[Zope-CMF] Re: cmfuid

Sun Nov 21 01:05:20 EST 2004

On Sat, 2004-11-20 at 23:41 -0500, Tres Seaver wrote:
> > I could use the object's physical path for this purpose or some other
> > attribute with business meaning, but for performance reasons, it's very
> > undesirable to need to "fix up" the disk files when these (invariably)
> > change.
> 
> You don't need to, if you store the hash key used to locate the file on 
> the object itself.

Yup, that's what I'm doing.

>   You should then plan to index them, in order to 
> traverse back from the file to the ZODB object. ;)

I hope I never have to do that.

> BTW, the performance hit of moving an inode from one directory to 
> another within the same filesystem is inconsequential when compared to 
> the other costs you are going to incur when you move placeful content.

You're right, sorry, it's not a performance thing.  It's a "I just don't
want to write that code" thing.  I'm trying to tie the writing of files
to transactions and it seems hard enough as it is without needing to
pseudo-transactionally move stuff too.  Although maybe that'd be simpler
in the end, I don't know.

> > I'm not sure there's much of a difference in cases like mine.  UUIDs
> > happen to claim to be "globally unique" but I really don't care whether
> > they are or not for my particular use; I just want them to be unique to
> > this Zope instance.  Any strategy that gets rid of the database write is
> > cool with me.
> 
> You are worried about adding a single entry in a btree-bucket when 
> creating all the other crap associated with a new content object in the 
> ZODB?  Really?

No, I'm worried about generating actual unique ids without read
conflicts causing the request to be retried.  (FWIW, there are no BTrees
around in CMFUid, just a Length object.)

> > FWIW, the current implementation of CMFUid depends entirely on conflicts
> > to assure that no two threads get the same uid at the same instant. 
> > This is broken, at least under 2.7 (no MVCC) inasmuch as it depends on
> > BTrees.Length, which ignores read conflicts by design.  The current
> > implementation *will* dole out the same UID to two simultaneous
> > callers.  Subclassing Length is possible to make it respect read
> > conflicts and thus generate unique ids, but this will be a
> > performance-eating hotspot under 2.7 and perhaps under 2.8 depending on
> > how efficient MVCC is.
> 
> That is a different problem.  The approach should probably do something 
> like the RID-generation stuff in the catalog, which doesn't rely on 
> write conflicts to avoid collisions.

Yup it is a different problem.

> I don't think you want a purely probabilistic / heuristic solution, but 
> I could be wrong (feel free to ding me for a beer, if so).

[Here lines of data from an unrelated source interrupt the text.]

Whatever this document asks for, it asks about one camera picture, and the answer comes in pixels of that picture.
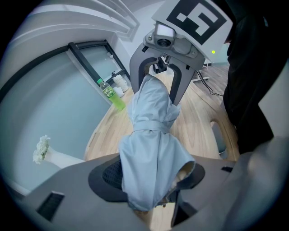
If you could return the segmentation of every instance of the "white flower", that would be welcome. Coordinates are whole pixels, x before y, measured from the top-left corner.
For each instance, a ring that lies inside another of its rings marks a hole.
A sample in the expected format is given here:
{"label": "white flower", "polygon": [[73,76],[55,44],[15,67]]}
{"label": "white flower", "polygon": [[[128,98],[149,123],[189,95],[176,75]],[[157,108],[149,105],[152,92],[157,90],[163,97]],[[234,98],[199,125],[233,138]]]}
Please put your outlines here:
{"label": "white flower", "polygon": [[35,163],[40,164],[40,162],[44,160],[46,152],[49,148],[49,139],[50,138],[47,135],[40,137],[40,141],[36,145],[36,150],[33,152],[33,161]]}

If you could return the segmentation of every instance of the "glass panel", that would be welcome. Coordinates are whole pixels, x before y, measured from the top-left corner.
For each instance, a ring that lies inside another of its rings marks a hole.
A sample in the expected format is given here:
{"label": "glass panel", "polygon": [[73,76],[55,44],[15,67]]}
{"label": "glass panel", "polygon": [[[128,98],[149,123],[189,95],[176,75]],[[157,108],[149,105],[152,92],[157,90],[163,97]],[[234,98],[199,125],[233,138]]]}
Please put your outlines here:
{"label": "glass panel", "polygon": [[32,162],[39,138],[50,146],[84,158],[86,145],[110,105],[88,83],[66,53],[56,55],[24,75],[0,104],[0,162],[3,173],[33,190],[59,168]]}
{"label": "glass panel", "polygon": [[104,46],[84,48],[80,51],[104,81],[112,77],[112,72],[117,73],[121,70]]}

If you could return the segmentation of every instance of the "white vase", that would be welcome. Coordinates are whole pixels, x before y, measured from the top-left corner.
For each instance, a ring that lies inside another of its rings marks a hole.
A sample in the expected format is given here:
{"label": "white vase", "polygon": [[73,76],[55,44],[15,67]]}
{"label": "white vase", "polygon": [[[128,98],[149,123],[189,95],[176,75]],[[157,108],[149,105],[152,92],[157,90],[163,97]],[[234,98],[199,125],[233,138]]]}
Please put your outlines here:
{"label": "white vase", "polygon": [[84,160],[57,152],[51,147],[48,147],[44,160],[57,165],[59,168],[65,168],[73,164],[84,162]]}

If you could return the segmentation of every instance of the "bottle cap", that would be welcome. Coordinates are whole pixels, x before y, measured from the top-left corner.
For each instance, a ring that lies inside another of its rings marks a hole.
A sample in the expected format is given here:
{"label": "bottle cap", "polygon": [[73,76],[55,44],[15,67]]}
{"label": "bottle cap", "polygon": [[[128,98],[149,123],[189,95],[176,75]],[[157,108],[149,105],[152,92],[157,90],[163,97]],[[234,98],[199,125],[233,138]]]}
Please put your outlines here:
{"label": "bottle cap", "polygon": [[98,84],[100,84],[100,83],[102,83],[102,82],[103,82],[102,79],[99,79],[99,80],[97,81]]}

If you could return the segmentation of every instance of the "cable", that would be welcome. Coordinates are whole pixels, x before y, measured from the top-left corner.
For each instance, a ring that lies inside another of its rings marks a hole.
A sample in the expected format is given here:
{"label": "cable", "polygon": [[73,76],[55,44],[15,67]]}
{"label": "cable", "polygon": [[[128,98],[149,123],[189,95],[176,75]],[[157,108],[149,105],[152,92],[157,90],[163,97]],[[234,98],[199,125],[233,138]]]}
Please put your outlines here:
{"label": "cable", "polygon": [[210,87],[207,85],[207,83],[204,81],[203,76],[202,76],[202,74],[200,73],[200,71],[197,71],[197,73],[198,73],[198,76],[200,77],[200,80],[202,81],[202,83],[204,84],[204,86],[205,86],[206,88],[208,88],[208,90],[209,90],[209,92],[210,92],[211,95],[223,96],[223,95],[220,95],[220,94],[218,94],[218,93],[214,93],[213,89],[210,88]]}

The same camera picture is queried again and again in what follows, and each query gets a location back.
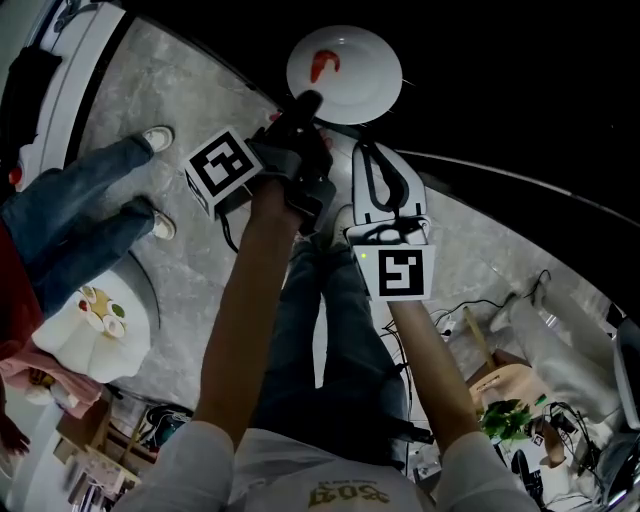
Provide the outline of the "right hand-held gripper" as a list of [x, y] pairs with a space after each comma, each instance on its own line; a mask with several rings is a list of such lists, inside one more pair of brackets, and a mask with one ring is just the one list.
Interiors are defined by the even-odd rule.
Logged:
[[[374, 170], [386, 187], [382, 197], [375, 188]], [[346, 229], [345, 238], [369, 298], [429, 299], [436, 247], [427, 240], [430, 219], [420, 216], [427, 212], [427, 204], [418, 173], [386, 146], [358, 142], [352, 154], [352, 203], [355, 223], [363, 225]]]

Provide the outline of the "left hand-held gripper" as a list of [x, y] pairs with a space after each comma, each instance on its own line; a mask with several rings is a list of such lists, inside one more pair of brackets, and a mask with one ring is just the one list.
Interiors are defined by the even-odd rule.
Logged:
[[303, 218], [301, 232], [320, 230], [336, 195], [333, 159], [312, 124], [322, 103], [319, 92], [306, 90], [253, 137], [226, 127], [186, 157], [187, 185], [209, 218], [222, 219], [249, 202], [263, 179], [276, 179], [285, 203]]

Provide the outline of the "white plate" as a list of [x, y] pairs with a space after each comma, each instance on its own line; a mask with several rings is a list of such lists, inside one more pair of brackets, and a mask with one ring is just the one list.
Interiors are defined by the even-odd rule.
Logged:
[[[319, 50], [335, 52], [338, 73], [328, 63], [319, 80], [310, 82], [311, 64]], [[400, 60], [392, 47], [375, 33], [349, 25], [320, 28], [301, 39], [286, 68], [293, 96], [315, 90], [323, 97], [316, 117], [338, 125], [357, 125], [385, 114], [398, 99], [402, 84]]]

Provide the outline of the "person's right forearm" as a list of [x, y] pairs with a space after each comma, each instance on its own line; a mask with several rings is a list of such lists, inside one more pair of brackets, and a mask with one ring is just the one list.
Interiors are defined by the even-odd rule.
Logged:
[[466, 382], [447, 344], [420, 301], [391, 302], [420, 404], [441, 453], [479, 430]]

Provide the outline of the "person's left forearm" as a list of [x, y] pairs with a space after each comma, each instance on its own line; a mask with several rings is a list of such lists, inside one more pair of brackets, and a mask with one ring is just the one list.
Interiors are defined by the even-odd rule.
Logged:
[[193, 419], [238, 445], [267, 368], [277, 307], [300, 216], [275, 179], [260, 183], [206, 347]]

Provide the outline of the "person's right shoe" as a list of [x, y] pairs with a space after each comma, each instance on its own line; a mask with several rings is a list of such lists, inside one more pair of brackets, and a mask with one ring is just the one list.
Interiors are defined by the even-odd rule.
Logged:
[[346, 238], [346, 231], [355, 225], [354, 221], [354, 208], [352, 204], [344, 205], [337, 212], [333, 228], [332, 236], [329, 247], [331, 249], [338, 246], [347, 246], [348, 240]]

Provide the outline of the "person's blue jeans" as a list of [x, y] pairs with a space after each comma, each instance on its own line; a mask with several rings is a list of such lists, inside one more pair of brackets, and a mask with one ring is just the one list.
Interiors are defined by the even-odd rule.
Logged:
[[401, 470], [404, 445], [386, 420], [406, 416], [404, 381], [349, 249], [296, 243], [252, 427]]

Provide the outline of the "round wooden side table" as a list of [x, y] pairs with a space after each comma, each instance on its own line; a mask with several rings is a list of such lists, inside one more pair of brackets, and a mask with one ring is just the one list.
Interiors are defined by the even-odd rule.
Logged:
[[559, 467], [566, 461], [561, 436], [551, 425], [551, 392], [522, 359], [498, 350], [468, 384], [479, 422], [485, 409], [499, 400], [519, 399], [530, 407], [532, 419], [526, 427], [528, 437], [507, 441], [491, 439], [493, 444], [513, 449], [518, 443], [530, 442], [542, 449], [539, 464], [548, 468]]

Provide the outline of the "green artificial plant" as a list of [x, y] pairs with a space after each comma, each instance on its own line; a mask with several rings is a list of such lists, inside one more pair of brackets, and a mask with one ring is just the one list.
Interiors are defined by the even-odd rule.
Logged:
[[522, 440], [531, 419], [530, 407], [519, 399], [499, 400], [485, 409], [480, 425], [492, 440]]

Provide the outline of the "black backpack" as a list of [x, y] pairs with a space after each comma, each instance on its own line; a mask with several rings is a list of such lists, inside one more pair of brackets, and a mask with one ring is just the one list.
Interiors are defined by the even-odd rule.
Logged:
[[32, 45], [11, 63], [0, 101], [0, 169], [13, 168], [20, 148], [34, 141], [42, 102], [61, 62], [61, 56]]

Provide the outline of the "yellow tray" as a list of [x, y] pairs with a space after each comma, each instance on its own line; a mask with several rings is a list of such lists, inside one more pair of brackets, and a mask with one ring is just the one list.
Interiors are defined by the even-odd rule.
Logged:
[[[75, 301], [75, 304], [76, 304], [76, 308], [79, 310], [79, 312], [80, 312], [81, 316], [84, 318], [84, 320], [85, 320], [86, 322], [87, 322], [87, 320], [86, 320], [86, 315], [87, 315], [89, 312], [96, 313], [97, 315], [99, 315], [99, 316], [102, 318], [102, 320], [103, 320], [103, 317], [104, 317], [104, 316], [107, 316], [107, 315], [112, 316], [112, 315], [110, 315], [110, 314], [109, 314], [109, 312], [108, 312], [107, 304], [108, 304], [108, 302], [109, 302], [109, 301], [114, 301], [114, 300], [112, 300], [112, 299], [111, 299], [111, 298], [110, 298], [110, 297], [109, 297], [109, 296], [108, 296], [108, 295], [107, 295], [103, 290], [101, 290], [101, 289], [99, 289], [99, 288], [95, 288], [95, 287], [93, 287], [93, 288], [96, 290], [96, 294], [97, 294], [97, 302], [96, 302], [96, 303], [94, 303], [94, 304], [91, 304], [89, 301], [87, 301], [87, 300], [86, 300], [86, 298], [85, 298], [85, 297], [83, 296], [83, 294], [80, 292], [80, 289], [75, 293], [74, 301]], [[90, 304], [90, 306], [91, 306], [91, 310], [90, 310], [89, 312], [81, 311], [81, 310], [77, 307], [77, 302], [78, 302], [79, 300], [81, 300], [81, 299], [85, 299], [85, 300]], [[125, 317], [124, 319], [119, 319], [118, 317], [115, 317], [115, 318], [117, 318], [118, 320], [120, 320], [120, 321], [122, 322], [122, 324], [125, 326], [125, 329], [127, 329], [127, 327], [126, 327], [126, 322], [125, 322], [126, 317]], [[103, 332], [98, 332], [98, 333], [101, 333], [101, 334], [103, 334], [103, 335], [105, 335], [105, 336], [107, 336], [107, 337], [109, 337], [109, 338], [113, 338], [113, 339], [121, 339], [121, 338], [114, 338], [114, 337], [111, 337], [111, 336], [109, 336], [107, 333], [105, 333], [104, 331], [103, 331]]]

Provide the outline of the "person's white shirt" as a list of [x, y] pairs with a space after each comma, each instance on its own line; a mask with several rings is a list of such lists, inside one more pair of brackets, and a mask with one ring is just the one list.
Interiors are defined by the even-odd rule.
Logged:
[[483, 433], [447, 449], [436, 500], [390, 466], [249, 429], [238, 447], [192, 421], [112, 512], [540, 512]]

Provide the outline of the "white round pouf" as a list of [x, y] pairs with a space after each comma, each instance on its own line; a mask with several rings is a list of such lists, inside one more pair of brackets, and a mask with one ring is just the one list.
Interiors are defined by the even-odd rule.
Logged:
[[135, 376], [151, 348], [159, 327], [155, 292], [144, 274], [122, 277], [113, 270], [85, 284], [103, 290], [126, 311], [126, 333], [121, 339], [95, 331], [74, 301], [76, 289], [64, 306], [34, 334], [35, 345], [53, 355], [67, 369], [99, 383]]

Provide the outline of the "pink blanket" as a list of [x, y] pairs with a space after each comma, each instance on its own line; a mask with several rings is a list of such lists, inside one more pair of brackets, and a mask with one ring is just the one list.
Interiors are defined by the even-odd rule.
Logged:
[[36, 405], [56, 402], [71, 416], [81, 419], [102, 394], [102, 385], [90, 377], [61, 366], [33, 344], [0, 361], [4, 382], [21, 390]]

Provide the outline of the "brown cardboard box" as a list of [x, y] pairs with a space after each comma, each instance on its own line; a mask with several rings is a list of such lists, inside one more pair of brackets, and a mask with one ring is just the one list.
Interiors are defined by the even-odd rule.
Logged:
[[87, 446], [97, 449], [104, 444], [110, 419], [111, 403], [100, 400], [82, 418], [65, 413], [56, 430], [65, 441], [79, 450], [84, 450]]

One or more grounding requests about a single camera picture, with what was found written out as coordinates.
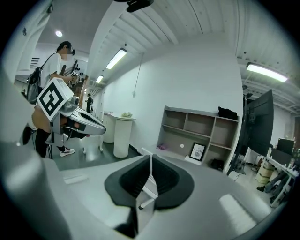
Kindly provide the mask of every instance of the white t-shirt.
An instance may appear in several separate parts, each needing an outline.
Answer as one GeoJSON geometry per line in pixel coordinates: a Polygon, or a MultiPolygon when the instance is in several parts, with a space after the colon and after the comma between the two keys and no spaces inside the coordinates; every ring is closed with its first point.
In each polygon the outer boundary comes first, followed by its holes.
{"type": "Polygon", "coordinates": [[[46,64],[41,73],[40,87],[44,88],[50,81],[50,75],[53,73],[60,74],[60,61],[61,56],[59,53],[53,54],[46,64]]]}

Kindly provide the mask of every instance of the hair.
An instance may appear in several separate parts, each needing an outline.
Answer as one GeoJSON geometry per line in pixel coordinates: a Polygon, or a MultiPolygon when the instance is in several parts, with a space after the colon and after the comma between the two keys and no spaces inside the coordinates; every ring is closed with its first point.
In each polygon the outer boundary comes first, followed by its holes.
{"type": "Polygon", "coordinates": [[[64,47],[64,45],[67,45],[67,48],[71,48],[71,46],[72,46],[69,41],[64,41],[64,42],[60,43],[60,45],[56,49],[56,52],[58,52],[60,49],[62,49],[64,47]]]}

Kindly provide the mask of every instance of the white sneaker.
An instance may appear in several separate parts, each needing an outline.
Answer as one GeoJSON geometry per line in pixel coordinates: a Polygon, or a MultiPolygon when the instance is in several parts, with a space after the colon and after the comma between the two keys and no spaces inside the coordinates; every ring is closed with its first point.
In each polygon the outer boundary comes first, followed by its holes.
{"type": "Polygon", "coordinates": [[[70,155],[70,154],[73,154],[75,153],[75,150],[74,149],[69,149],[69,148],[66,148],[64,152],[61,152],[60,151],[60,156],[61,157],[64,157],[66,155],[70,155]]]}

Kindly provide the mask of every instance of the small plant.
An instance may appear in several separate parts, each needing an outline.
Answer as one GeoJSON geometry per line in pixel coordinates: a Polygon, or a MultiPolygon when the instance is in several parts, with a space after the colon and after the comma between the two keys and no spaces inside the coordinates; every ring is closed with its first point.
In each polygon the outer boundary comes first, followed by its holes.
{"type": "Polygon", "coordinates": [[[130,113],[130,112],[123,112],[122,115],[121,115],[121,117],[123,117],[123,118],[131,118],[132,117],[132,113],[130,113]]]}

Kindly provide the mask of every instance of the shelf compartment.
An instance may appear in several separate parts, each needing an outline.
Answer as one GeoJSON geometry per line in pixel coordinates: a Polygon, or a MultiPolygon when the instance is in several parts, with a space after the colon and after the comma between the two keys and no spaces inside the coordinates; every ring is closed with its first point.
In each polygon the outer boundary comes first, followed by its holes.
{"type": "Polygon", "coordinates": [[[211,162],[213,159],[222,160],[225,163],[227,161],[230,153],[231,153],[231,150],[229,150],[229,149],[220,148],[220,147],[210,144],[210,146],[208,148],[208,152],[207,152],[203,162],[205,164],[207,164],[207,166],[211,166],[211,162]]]}
{"type": "Polygon", "coordinates": [[[231,150],[238,122],[224,118],[216,118],[211,144],[231,150]]]}
{"type": "Polygon", "coordinates": [[[166,110],[163,124],[174,128],[183,129],[186,120],[186,115],[187,114],[185,112],[166,110]]]}
{"type": "Polygon", "coordinates": [[[172,126],[169,126],[169,125],[166,125],[166,124],[163,124],[163,126],[166,127],[166,128],[171,128],[171,129],[174,129],[174,130],[181,131],[182,133],[210,138],[210,136],[207,136],[207,135],[204,135],[204,134],[183,130],[183,129],[180,129],[180,128],[177,128],[177,127],[172,127],[172,126]]]}
{"type": "Polygon", "coordinates": [[[184,130],[211,136],[215,117],[188,113],[184,130]]]}
{"type": "Polygon", "coordinates": [[[196,135],[187,135],[181,131],[173,131],[173,129],[165,128],[164,129],[164,140],[162,144],[164,144],[168,151],[175,152],[181,156],[189,155],[192,151],[192,147],[194,143],[198,143],[204,146],[208,146],[209,138],[201,138],[196,135]]]}

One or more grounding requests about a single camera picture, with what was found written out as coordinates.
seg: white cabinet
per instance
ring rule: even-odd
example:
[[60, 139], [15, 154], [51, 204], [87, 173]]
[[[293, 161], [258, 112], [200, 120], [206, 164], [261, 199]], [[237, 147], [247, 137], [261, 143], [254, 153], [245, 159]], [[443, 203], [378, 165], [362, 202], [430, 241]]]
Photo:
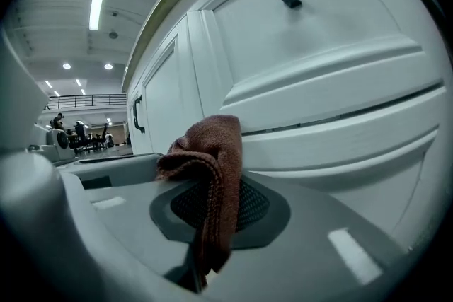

No, you're right, I don't care one way or another, but assuming I do
want unique ids, I'd like to get them without putting up with retried
requests.

I took a look at the rid generator and it scares me that I understand
it.  Out of curiosity, what is the main argument against probabilistic
uid generation?  It seems so much simpler.  Is that one of those
water-in-the-desert kind of mirages?

Thanks!

- C